En este mundo sin vacunas y donde el dinero ya no sirve de nada, la esperanza está simbolizada en una familia de menonitas que vive de su granja como en el siglo XVIII y en unas voces que se escuchan por la radio, la promesa de un lugar sin violencia. Margaret Qualley y Guy Pearce dan vida a la familia de supervivientes con la que se encuentra el protagonista en su viaje hasta una Arcadia que a lo mejor únicamente está en su cabeza. Solo es cuestión de tiempo que los guapísimos actores se besen, aunque antes Elordi deberá superar el trauma que le atormenta.

Jacob Elordi y Margaret Qualley en ‘La constelación del perro’.

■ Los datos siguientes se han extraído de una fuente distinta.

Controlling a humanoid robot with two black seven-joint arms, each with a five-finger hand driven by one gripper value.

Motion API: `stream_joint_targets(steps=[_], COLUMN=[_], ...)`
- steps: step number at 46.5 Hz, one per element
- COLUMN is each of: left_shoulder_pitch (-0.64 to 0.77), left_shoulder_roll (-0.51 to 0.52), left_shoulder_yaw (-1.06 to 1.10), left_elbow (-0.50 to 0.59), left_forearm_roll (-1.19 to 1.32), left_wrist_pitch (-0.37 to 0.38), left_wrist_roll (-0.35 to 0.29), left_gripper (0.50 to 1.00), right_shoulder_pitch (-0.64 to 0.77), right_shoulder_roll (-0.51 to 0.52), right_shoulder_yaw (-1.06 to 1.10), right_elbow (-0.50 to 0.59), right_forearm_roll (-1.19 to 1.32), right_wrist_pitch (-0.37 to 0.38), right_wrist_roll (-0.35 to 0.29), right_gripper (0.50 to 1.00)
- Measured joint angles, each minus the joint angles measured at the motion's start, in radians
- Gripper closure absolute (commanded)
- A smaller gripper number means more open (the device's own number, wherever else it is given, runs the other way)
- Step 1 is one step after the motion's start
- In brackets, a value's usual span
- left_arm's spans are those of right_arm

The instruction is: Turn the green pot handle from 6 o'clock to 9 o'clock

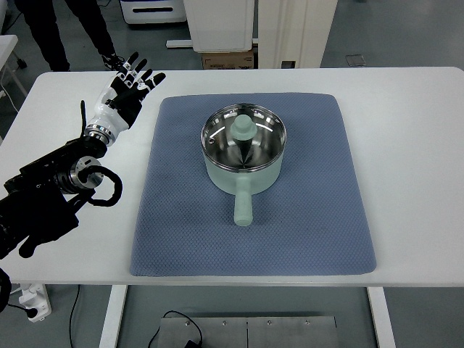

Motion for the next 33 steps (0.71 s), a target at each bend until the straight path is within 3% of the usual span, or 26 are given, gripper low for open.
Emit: stream_joint_targets(steps=[13,22,33], left_shoulder_pitch=[-0.001,-0.012,-0.042], left_shoulder_roll=[0.003,0.011,0.083], left_shoulder_yaw=[-0.001,-0.001,-0.014], left_elbow=[-0.001,-0.003,-0.064], left_forearm_roll=[-0.001,0.0,0.085], left_wrist_pitch=[-0.006,-0.066,-0.094], left_wrist_roll=[0.0,0.0,-0.031], left_gripper=[0.5,0.5,0.5], right_shoulder_pitch=[0.0,0.0,0.0], right_shoulder_roll=[0.0,0.0,0.0], right_shoulder_yaw=[0.0,0.0,0.0], right_elbow=[0.0,0.0,0.0], right_forearm_roll=[0.0,0.0,0.0], right_wrist_pitch=[0.001,0.001,0.0], right_wrist_roll=[0.0,0.0,0.0], right_gripper=[0.5,0.5,0.5])
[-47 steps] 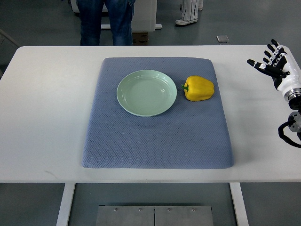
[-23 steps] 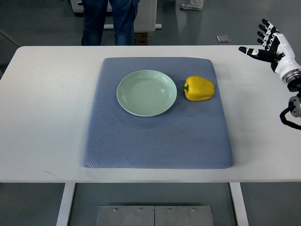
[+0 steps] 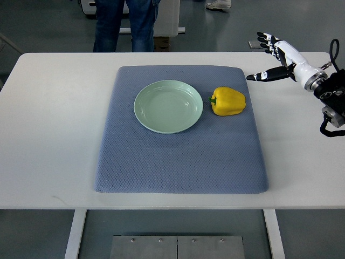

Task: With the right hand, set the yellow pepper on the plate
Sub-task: 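Reach the open right hand down over the yellow bell pepper, then close the right hand fingers around the yellow pepper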

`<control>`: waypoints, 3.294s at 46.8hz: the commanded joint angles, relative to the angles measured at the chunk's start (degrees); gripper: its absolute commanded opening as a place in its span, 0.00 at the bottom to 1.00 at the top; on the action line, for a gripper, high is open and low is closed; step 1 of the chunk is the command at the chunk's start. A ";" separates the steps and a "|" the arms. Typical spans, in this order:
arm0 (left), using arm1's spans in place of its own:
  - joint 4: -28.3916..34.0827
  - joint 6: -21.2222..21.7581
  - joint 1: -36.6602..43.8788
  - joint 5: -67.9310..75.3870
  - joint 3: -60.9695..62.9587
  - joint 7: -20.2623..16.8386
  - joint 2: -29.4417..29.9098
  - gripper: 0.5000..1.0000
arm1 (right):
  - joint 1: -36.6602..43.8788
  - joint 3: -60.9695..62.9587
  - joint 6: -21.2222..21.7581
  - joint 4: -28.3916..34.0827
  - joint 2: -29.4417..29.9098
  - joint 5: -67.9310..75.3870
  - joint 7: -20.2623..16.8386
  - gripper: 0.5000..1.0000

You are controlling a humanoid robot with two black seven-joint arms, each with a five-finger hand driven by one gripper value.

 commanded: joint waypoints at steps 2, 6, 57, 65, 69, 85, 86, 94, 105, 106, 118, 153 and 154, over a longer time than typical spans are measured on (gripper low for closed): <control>0.00 0.00 -0.01 0.00 0.00 0.00 0.00 1.00 | 1.22 -2.67 -1.03 0.59 0.48 -0.52 -0.03 0.99; 0.00 0.00 -0.01 0.00 0.00 0.00 0.00 1.00 | 2.36 -4.78 -1.30 1.47 1.71 -0.61 -0.03 0.99; 0.00 0.00 -0.01 0.00 0.00 0.00 0.00 1.00 | 9.57 -21.39 -8.59 14.83 0.40 -10.36 -0.03 0.99; 0.00 0.00 -0.01 0.00 0.00 0.00 0.00 1.00 | 9.31 -25.17 -10.96 14.83 0.92 -11.50 -0.03 0.99; 0.00 0.00 -0.01 0.00 0.00 0.00 0.00 1.00 | 9.05 -25.70 -11.93 14.83 1.45 -11.59 -0.03 0.99; 0.00 0.00 -0.01 0.00 0.00 0.00 0.00 1.00 | 8.43 -25.96 -12.11 14.65 2.24 -11.68 -0.03 0.97; 0.00 0.09 -0.01 0.00 0.00 0.00 0.00 1.00 | 8.43 -26.05 -12.11 14.65 2.24 -11.77 -0.03 0.96; 0.00 0.00 -0.01 0.00 0.00 0.00 0.00 1.00 | 7.73 -26.05 -12.11 14.30 2.33 -11.86 -0.03 0.91; 0.00 0.00 -0.01 0.00 0.00 0.00 0.00 1.00 | 7.46 -26.05 -12.72 13.77 3.12 -11.94 -0.03 0.91; 0.00 0.00 -0.01 0.00 0.00 0.00 0.00 1.00 | 7.46 -26.05 -12.81 13.68 3.12 -11.94 -0.03 0.91; 0.00 0.00 -0.01 0.00 0.00 0.00 0.00 1.00 | 6.58 -26.14 -12.81 13.24 4.00 -11.86 -0.03 0.91; 0.00 0.00 -0.01 0.00 0.00 0.00 0.00 1.00 | 5.35 -26.14 -12.81 10.96 4.79 -11.86 -0.03 0.41; 0.00 0.00 -0.01 0.00 0.00 0.00 0.00 1.00 | 5.35 -26.14 -12.81 10.96 4.79 -11.86 -0.03 0.35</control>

«La gente no ve las noticias. Y yo soy un adicto a ellas, veo las noticias internacionales dos veces al día. Gran parte de lo que cuenta la película ya está ocurriendo, pero todos tenemos los ojos vendados, a todos los niveles», sostiene Ridley Scott. Más allá del puro entretenimiento, la adaptación del libro de Peter Heller lanza inequívocas llamadas a nuestro presente. «Tenemos armas, víveres y un perímetro defendible. Es el puto sueño americano», proclama el personaje militarista encarnado por Josh Brolin, que con su individualismo y realismo rebate la idea de comunidad y esperanza.
El autor de ‘Gladiator’ alude al «cambio climático, el caos y las calamidades en ciertos puntos del mundo» como signos de que «esta caída cuesta abajo y sin frenos» del mundo actual ya se está produciendo. El cineasta británico no pretendía convertir ‘La constelación del perro’ «en un documental», porque lo suyo siempre ha sido entretener. «Pero entretener también debería suponer un reto. No puedes limitarte a quedarte ahí sentado sonriendo ante una película estúpida, es genial cuando empieza a decirte algo», explica.

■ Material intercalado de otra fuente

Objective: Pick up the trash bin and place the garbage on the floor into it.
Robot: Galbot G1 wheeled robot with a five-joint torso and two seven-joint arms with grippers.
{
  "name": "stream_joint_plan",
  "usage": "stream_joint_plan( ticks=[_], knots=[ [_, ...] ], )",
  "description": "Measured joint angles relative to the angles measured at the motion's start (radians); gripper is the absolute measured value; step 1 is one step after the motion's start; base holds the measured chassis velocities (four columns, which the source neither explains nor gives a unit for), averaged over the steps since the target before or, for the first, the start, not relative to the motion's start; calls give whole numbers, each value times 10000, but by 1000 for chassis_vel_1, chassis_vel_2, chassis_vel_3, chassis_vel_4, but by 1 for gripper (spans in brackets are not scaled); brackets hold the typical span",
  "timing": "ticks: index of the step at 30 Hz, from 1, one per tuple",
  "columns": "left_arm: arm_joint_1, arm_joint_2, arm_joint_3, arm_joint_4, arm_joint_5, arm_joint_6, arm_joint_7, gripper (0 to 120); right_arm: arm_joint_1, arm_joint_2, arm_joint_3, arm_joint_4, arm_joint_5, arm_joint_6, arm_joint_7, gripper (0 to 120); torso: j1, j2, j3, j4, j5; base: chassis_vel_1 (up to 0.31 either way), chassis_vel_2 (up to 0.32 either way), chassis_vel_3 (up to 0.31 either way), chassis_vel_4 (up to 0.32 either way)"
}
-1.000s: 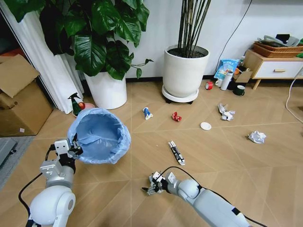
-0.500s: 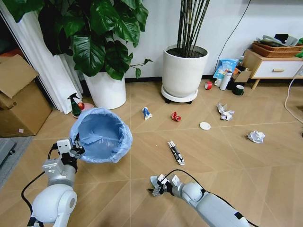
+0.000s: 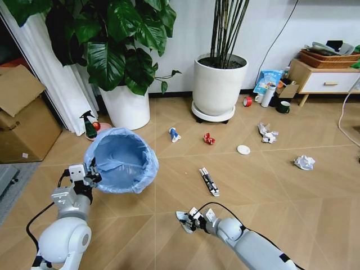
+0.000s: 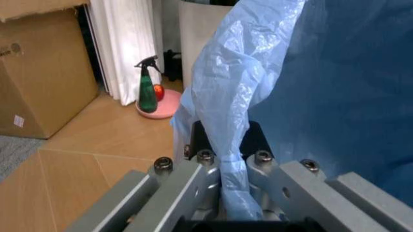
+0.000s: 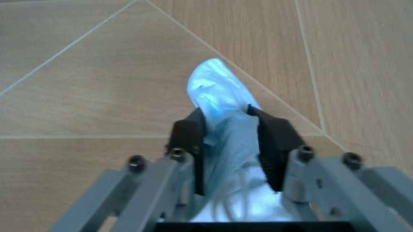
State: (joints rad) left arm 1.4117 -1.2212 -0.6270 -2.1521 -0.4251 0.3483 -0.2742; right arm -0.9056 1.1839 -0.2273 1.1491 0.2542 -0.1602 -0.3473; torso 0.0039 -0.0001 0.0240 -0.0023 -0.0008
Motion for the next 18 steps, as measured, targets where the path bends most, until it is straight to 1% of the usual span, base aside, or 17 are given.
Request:
stream_joint_plan(
  ticks=[2,4,5,6,7,9,11,12,15,16,18],
  knots=[
    [-59,109,4,69,-128,65,-44,0,-91,5,122,95,3,13,136,12,0,0,0,0,1,0,0,0,0],
    [-89,148,13,105,-181,90,-59,0,-126,5,180,158,15,8,172,11,0,0,0,0,0,0,0,0,0],
    [-127,189,28,141,-239,121,-78,0,-156,-4,236,241,39,-18,195,4,0,0,0,0,0,0,0,0,0],
    [-187,256,57,187,-323,174,-113,0,-189,-41,302,372,102,-71,259,0,0,0,0,1,1,0,0,0,0],
    [-187,256,57,187,-323,174,-113,0,-189,-41,302,372,102,-71,259,0,0,0,0,1,1,0,0,0,0],
    [-300,442,136,279,-535,339,-170,0,-232,-96,460,663,267,-155,407,0,0,0,0,-1,1,0,0,0,0],
    [-487,740,236,457,-808,540,-195,0,-257,-169,797,1231,672,-305,637,0,0,0,0,1,1,0,0,0,0],
    [-487,740,236,457,-808,540,-195,0,-257,-169,797,1231,672,-305,637,0,0,0,0,1,1,0,0,0,0],
    [-857,1206,398,835,-1255,924,-198,0,-211,-430,1457,2361,1498,-570,982,0,0,1,0,0,1,0,0,0,0],
    [-857,1206,398,835,-1255,924,-198,0,-211,-430,1457,2361,1498,-570,982,0,0,1,0,0,1,0,0,0,0],
    [-1064,1437,507,1088,-1453,1191,-185,0,-64,-671,1819,3092,2041,-858,1139,0,0,1,1,-1,-4,0,0,0,0]
  ],
)
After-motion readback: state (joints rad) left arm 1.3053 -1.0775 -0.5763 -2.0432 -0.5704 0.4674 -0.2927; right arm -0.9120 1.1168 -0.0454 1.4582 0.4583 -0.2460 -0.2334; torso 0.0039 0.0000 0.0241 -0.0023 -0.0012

El mensaje del filme resulta diáfano: solo los decentes sobreviven, solo la solidaridad nos salvará y será semilla de la civilización. ‘The Dog Stars’ es una digna aunque no memorable distopía que cada vez nos parece más inmediata, y que en su tramo final levanta el vuelo de tal manera que, por unos minutos, nos hace recordar al genio detrás de ‘Blade Runner’. Así, el episodio que tiene lugar en el aeropuerto de Grand Junction, la ciudad de Colorado con la que sueña el protagonismo, adquiere niveles de extrañeza, inquietud y brillantez que hasta entonces se habían echado de menos en el filme. Si el resto de la película hubiera mantenido esa capacidad de sorpresa y mal rollo estaríamos hablando del mejor largometraje de Ridley Scott en años.